TASK TO CARRY OUT: If a line holds the word "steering", copy it from the entries.
==================================================
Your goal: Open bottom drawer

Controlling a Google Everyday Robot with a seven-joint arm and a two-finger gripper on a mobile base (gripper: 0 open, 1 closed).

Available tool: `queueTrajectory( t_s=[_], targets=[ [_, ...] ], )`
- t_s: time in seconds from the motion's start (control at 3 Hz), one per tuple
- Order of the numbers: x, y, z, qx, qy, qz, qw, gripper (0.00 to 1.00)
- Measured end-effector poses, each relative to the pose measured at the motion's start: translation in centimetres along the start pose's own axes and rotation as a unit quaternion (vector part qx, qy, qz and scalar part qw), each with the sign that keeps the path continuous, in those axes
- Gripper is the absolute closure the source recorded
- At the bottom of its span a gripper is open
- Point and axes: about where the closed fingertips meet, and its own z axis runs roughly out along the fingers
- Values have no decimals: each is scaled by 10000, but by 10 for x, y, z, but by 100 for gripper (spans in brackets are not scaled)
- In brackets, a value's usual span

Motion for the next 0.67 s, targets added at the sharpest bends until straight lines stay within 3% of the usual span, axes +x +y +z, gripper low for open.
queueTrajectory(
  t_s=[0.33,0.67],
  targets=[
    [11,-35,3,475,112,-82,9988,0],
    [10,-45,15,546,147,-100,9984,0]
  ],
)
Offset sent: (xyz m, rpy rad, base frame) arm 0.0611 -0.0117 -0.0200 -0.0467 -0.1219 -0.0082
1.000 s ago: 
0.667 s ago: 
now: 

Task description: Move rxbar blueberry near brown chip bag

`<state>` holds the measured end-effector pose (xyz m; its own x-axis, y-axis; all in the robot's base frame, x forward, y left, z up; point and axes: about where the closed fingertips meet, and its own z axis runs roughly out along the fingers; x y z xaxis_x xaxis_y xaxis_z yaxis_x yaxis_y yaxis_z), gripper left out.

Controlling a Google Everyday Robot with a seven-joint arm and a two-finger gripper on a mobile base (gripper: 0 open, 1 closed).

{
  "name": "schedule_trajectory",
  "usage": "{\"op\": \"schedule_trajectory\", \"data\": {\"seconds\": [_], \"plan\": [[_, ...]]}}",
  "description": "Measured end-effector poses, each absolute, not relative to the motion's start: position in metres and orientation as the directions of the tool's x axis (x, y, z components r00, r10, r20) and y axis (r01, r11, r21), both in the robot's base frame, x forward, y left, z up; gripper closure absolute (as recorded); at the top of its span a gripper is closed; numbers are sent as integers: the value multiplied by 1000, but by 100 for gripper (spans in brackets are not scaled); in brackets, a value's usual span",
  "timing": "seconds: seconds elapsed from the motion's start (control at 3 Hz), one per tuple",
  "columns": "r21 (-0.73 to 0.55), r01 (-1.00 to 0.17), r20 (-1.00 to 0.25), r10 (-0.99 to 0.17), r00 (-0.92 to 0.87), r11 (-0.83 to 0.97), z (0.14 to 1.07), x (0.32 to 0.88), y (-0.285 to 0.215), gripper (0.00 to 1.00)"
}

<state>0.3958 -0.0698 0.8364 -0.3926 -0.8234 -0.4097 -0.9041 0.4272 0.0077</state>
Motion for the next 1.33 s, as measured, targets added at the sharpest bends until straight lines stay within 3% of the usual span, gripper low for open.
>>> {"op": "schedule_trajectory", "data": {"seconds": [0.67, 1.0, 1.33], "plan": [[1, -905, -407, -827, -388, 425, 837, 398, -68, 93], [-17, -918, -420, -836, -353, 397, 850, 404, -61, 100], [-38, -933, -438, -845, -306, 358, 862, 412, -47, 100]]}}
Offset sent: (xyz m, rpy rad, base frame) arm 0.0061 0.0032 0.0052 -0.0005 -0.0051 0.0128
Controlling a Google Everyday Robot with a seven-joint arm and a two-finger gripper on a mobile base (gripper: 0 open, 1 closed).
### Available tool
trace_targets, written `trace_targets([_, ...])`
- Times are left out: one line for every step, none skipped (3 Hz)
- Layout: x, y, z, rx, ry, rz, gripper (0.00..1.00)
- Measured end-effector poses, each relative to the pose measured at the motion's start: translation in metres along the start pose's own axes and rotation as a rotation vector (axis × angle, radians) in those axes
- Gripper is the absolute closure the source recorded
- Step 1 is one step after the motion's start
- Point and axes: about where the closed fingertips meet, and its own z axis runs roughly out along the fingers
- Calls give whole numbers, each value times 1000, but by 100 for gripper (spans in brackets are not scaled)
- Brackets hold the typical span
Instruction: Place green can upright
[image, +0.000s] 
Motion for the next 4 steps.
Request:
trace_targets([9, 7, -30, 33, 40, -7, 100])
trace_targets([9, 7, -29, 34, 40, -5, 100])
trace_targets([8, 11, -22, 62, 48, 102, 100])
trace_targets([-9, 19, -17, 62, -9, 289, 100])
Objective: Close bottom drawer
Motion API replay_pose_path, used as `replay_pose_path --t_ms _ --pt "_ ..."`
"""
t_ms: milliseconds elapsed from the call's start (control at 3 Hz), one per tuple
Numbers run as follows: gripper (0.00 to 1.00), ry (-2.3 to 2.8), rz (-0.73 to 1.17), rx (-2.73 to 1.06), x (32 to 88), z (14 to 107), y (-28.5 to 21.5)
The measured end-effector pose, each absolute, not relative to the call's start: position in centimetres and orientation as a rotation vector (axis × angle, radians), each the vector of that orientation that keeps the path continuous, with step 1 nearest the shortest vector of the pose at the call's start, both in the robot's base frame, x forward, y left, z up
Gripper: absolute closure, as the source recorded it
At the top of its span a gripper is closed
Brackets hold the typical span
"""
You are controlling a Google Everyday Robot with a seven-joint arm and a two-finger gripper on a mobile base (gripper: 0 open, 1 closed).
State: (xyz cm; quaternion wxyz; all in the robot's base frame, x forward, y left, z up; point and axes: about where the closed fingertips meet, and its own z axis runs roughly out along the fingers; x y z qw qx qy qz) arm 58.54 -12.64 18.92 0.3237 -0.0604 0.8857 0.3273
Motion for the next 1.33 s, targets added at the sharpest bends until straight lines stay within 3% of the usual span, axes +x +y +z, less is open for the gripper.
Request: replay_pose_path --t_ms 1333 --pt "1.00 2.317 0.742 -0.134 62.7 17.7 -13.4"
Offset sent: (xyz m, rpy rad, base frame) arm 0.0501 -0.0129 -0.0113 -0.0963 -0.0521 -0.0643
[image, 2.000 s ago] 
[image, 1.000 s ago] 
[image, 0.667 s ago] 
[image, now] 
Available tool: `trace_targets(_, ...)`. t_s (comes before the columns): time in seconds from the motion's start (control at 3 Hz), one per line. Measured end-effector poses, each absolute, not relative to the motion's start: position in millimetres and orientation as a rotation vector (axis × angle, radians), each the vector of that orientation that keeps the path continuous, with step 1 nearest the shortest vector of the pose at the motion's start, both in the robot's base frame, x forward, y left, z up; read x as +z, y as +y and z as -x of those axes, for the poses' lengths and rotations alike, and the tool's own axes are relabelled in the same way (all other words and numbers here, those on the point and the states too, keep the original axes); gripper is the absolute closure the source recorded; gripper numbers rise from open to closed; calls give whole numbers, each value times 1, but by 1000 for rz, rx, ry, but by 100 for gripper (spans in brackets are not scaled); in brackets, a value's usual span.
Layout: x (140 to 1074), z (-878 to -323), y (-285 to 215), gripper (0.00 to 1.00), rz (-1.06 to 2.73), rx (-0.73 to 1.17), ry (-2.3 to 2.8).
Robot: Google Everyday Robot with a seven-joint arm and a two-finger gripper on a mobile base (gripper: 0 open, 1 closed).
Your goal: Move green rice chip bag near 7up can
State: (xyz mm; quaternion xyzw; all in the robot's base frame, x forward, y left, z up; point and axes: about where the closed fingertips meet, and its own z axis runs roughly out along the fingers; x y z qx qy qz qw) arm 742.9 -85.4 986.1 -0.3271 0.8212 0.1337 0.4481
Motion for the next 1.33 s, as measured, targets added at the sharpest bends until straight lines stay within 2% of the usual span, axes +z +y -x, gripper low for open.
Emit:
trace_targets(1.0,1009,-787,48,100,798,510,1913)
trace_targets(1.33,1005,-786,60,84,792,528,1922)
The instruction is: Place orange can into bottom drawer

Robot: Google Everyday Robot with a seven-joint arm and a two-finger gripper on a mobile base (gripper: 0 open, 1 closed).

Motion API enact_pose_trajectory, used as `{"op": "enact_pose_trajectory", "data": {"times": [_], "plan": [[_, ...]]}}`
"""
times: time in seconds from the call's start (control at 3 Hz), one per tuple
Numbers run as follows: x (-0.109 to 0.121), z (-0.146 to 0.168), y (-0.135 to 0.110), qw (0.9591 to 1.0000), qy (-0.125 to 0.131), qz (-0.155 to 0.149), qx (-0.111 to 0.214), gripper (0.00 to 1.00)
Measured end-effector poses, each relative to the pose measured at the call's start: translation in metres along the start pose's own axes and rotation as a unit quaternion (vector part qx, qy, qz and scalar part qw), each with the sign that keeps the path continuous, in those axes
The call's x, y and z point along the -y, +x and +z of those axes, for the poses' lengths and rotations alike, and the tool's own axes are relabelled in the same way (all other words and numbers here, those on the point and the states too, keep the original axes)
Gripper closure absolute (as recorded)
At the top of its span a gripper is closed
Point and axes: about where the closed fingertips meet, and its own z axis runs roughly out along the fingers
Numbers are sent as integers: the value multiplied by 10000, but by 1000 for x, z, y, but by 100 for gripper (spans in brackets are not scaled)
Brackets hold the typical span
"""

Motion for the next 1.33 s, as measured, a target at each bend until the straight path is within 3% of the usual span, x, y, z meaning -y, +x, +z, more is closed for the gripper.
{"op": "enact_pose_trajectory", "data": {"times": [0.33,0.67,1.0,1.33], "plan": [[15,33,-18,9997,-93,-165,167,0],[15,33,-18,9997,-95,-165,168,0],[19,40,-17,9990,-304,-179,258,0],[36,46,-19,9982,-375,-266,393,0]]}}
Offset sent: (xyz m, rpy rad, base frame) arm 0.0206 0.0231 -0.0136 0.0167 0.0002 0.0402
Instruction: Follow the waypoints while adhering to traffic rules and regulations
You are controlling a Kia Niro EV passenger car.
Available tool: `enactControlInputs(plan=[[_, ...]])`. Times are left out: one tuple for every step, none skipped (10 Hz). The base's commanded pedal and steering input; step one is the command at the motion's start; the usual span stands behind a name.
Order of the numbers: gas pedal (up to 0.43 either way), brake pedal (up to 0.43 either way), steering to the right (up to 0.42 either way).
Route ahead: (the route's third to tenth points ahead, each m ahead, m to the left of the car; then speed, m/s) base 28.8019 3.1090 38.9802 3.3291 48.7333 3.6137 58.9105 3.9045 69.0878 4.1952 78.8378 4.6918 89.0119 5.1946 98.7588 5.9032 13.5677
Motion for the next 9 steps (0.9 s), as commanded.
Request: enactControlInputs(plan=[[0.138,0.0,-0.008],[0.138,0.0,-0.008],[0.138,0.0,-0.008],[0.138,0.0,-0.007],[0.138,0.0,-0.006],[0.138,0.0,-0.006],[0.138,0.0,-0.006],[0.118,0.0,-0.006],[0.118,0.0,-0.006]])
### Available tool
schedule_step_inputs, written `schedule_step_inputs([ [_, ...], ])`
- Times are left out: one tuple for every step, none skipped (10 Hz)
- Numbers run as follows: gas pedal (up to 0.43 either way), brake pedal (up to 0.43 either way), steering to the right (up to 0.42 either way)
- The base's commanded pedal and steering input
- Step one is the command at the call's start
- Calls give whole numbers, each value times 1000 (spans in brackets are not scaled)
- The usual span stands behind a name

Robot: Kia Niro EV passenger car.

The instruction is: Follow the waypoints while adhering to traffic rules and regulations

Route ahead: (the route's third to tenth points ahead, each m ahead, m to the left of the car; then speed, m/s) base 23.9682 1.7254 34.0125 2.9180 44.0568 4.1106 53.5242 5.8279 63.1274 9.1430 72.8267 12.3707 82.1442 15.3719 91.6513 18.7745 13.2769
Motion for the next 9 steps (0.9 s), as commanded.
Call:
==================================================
ANSWER TO THIS TASK:
Available tool: `enactControlInputs(plan=[[_, ...]])`. Times are left out: one tuple for every step, none skipped (10 Hz). The base's commanded pedal and steering input; step one is the command at the motion's start; the usual span stands behind a name.
Order of the numbers: gas pedal (up to 0.43 either way), brake pedal (up to 0.43 either way), steering to the right (up to 0.42 either way).
- Numbers run as follows: gas pedal (up to 0.43 either way), brake pedal (up to 0.43 either way), steering to the right (up to 0.42 either way)
- The base's commanded pedal and steering input

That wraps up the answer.